Karachi, March 16, 2026 – Pakistan’s current account posted a surplus of $427 million in February 2026, according to the latest figures released by the State Bank of Pakistan (SBP) on Monday. This marks the largest monthly surplus since March 2025, when the country recorded $1.28 billion, highlighting improving external sector performance.
On a cumulative basis, however, Pakistan posted a current account deficit of $700 million for July-February FY26, compared to a surplus of $479 million during the same period last year. Despite this, the month-on-month improvement reflects positive momentum, as the surplus rose from a revised $68 million in January 2026 to $427 million in February.
Finance Minister’s advisor Khurram Schehzad noted in a post on X (formerly Twitter) that February’s surplus marks the second consecutive month of gains, signaling gradual stabilization of the country’s external accounts.
The back-to-back surpluses were driven by robust remittance inflows, growth in value-added exports, and disciplined import management, which together strengthened macroeconomic stability and reduced pressure on external financing.

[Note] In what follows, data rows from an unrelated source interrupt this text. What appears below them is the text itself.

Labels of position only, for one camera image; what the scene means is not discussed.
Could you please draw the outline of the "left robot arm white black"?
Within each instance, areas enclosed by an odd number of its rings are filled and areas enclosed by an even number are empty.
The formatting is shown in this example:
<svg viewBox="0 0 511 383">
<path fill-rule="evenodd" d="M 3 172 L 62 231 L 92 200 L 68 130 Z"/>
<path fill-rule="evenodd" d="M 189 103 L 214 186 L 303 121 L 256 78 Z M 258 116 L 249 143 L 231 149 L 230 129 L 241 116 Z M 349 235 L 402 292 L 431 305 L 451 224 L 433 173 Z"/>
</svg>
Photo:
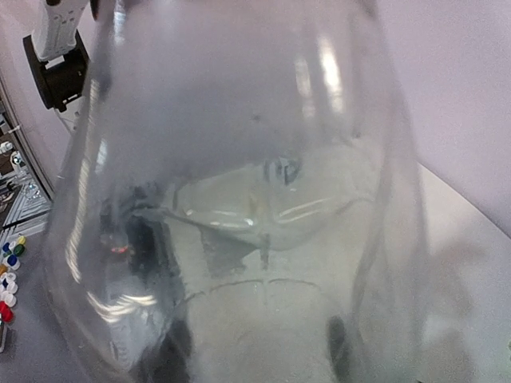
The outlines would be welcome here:
<svg viewBox="0 0 511 383">
<path fill-rule="evenodd" d="M 62 113 L 82 96 L 89 55 L 78 25 L 87 6 L 96 18 L 98 1 L 40 1 L 34 30 L 22 39 L 30 72 L 47 109 Z"/>
</svg>

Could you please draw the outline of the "crushed clear bottle red label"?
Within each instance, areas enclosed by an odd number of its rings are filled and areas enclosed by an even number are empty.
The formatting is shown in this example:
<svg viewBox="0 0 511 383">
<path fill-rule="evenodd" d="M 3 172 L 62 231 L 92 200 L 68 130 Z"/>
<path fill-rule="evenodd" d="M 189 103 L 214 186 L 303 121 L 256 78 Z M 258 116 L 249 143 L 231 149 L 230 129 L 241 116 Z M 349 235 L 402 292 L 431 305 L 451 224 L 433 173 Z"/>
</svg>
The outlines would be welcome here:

Schehzad highlighted that, despite ongoing regional uncertainties, Pakistan’s stabilized external account with adequate buffers represents a key milestone for sustainable economic recovery. These developments are expected to boost investor confidence and support continued improvements in the nation’s balance of payments.
Economists say that if these trends continue, Pakistan could maintain moderate current account stability, providing breathing space for economic reforms and external debt management, and paving the way for a more resilient economic outlook in FY26.